:: Problem requirements ::
Count how many lines below include the string "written". Only that number should appear in the reply.

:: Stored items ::
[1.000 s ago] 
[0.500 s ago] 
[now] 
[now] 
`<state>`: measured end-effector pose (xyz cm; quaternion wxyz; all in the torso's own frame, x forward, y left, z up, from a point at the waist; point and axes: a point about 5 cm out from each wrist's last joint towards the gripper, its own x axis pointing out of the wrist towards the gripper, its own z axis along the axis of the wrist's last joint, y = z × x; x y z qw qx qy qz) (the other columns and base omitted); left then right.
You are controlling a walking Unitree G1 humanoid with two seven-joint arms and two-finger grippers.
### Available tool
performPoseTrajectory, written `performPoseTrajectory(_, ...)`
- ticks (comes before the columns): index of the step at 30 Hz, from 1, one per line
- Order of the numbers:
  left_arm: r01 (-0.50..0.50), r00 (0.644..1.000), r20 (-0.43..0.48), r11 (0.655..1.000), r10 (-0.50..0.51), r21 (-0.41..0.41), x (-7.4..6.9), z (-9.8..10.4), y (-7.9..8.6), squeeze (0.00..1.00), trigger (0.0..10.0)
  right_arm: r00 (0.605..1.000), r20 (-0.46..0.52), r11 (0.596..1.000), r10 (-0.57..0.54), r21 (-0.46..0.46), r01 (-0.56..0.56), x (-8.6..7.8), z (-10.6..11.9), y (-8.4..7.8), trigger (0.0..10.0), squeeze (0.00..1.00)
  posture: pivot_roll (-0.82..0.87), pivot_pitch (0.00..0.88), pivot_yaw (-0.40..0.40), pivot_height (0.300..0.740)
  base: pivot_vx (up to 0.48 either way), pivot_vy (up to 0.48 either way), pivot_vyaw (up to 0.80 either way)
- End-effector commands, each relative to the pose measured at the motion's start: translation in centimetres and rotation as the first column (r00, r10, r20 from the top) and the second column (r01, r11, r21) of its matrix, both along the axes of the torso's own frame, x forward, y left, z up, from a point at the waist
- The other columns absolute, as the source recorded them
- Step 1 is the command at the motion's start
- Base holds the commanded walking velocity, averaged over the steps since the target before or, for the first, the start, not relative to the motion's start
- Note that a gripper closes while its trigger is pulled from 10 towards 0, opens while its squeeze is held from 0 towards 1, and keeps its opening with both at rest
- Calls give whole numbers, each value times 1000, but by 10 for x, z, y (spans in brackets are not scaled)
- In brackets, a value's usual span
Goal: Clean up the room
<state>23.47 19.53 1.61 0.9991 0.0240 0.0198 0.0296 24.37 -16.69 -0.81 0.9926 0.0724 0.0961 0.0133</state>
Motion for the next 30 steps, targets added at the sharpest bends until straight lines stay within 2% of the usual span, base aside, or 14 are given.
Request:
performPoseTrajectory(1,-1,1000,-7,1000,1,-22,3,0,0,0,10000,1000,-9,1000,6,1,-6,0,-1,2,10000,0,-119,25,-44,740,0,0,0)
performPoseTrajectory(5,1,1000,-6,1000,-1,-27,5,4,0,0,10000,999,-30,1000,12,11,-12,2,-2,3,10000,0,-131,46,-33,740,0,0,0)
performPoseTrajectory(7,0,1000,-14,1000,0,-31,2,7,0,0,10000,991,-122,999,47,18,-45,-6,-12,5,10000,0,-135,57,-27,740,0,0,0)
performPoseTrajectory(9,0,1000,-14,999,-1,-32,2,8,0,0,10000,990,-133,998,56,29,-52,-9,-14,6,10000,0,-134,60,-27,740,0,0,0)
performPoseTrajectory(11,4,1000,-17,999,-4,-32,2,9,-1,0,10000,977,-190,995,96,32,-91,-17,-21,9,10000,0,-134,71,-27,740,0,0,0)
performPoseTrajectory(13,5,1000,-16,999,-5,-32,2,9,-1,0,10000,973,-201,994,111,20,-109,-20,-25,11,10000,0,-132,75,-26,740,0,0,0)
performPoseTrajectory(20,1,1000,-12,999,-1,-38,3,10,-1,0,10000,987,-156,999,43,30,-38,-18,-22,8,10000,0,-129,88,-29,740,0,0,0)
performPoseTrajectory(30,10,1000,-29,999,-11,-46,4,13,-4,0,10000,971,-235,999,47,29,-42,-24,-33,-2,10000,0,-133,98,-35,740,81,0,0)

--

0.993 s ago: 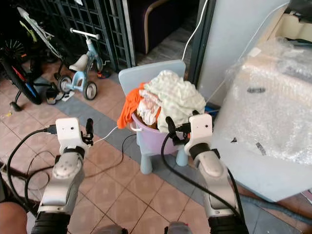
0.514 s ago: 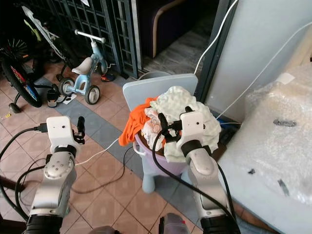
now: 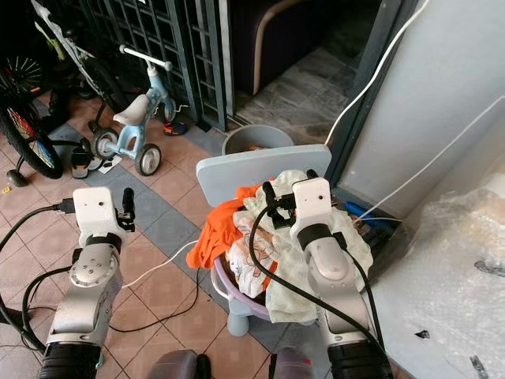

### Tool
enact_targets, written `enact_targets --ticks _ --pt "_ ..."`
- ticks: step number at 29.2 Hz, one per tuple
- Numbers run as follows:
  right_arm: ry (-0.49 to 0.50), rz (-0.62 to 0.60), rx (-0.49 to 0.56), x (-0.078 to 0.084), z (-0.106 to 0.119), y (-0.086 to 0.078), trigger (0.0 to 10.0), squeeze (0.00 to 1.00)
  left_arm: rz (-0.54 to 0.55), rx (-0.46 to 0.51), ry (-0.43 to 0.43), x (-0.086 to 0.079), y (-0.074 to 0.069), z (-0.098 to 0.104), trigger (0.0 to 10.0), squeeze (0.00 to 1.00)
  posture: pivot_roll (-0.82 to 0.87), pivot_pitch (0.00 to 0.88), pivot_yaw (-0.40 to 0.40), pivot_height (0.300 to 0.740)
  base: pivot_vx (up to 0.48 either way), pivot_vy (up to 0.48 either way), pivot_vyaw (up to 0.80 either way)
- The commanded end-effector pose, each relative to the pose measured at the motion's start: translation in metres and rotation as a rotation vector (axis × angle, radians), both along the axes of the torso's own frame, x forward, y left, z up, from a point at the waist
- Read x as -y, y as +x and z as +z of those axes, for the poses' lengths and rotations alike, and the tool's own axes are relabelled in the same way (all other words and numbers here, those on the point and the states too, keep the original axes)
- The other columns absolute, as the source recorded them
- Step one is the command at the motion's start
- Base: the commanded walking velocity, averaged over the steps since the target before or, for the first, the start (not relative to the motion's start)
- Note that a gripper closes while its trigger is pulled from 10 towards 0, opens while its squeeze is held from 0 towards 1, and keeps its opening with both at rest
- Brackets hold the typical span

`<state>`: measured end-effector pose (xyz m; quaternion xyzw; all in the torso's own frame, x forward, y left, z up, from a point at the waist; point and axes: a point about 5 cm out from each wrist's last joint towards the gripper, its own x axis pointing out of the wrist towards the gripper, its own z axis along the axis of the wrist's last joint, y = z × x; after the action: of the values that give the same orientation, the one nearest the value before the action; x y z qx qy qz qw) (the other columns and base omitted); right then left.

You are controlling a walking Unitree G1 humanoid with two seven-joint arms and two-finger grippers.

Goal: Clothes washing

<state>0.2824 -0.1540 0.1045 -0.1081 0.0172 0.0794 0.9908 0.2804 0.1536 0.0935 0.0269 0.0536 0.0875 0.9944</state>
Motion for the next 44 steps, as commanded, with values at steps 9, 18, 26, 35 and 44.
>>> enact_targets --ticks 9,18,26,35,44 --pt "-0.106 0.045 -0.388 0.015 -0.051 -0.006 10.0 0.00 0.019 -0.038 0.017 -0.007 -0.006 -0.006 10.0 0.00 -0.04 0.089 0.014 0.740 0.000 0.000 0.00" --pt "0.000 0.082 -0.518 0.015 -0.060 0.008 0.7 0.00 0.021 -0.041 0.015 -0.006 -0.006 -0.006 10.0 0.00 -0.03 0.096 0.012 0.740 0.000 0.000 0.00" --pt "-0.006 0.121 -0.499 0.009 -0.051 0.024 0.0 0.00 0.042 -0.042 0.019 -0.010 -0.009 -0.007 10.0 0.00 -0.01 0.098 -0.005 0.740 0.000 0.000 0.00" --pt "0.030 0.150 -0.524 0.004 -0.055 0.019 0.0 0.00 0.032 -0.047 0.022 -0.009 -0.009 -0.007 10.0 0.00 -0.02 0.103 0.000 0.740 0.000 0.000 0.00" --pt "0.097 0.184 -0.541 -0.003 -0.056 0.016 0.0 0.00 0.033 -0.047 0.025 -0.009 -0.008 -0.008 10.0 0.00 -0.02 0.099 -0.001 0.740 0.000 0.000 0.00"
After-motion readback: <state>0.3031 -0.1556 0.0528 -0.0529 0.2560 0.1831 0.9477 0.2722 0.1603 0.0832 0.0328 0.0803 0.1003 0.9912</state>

:: Result of this task ::
2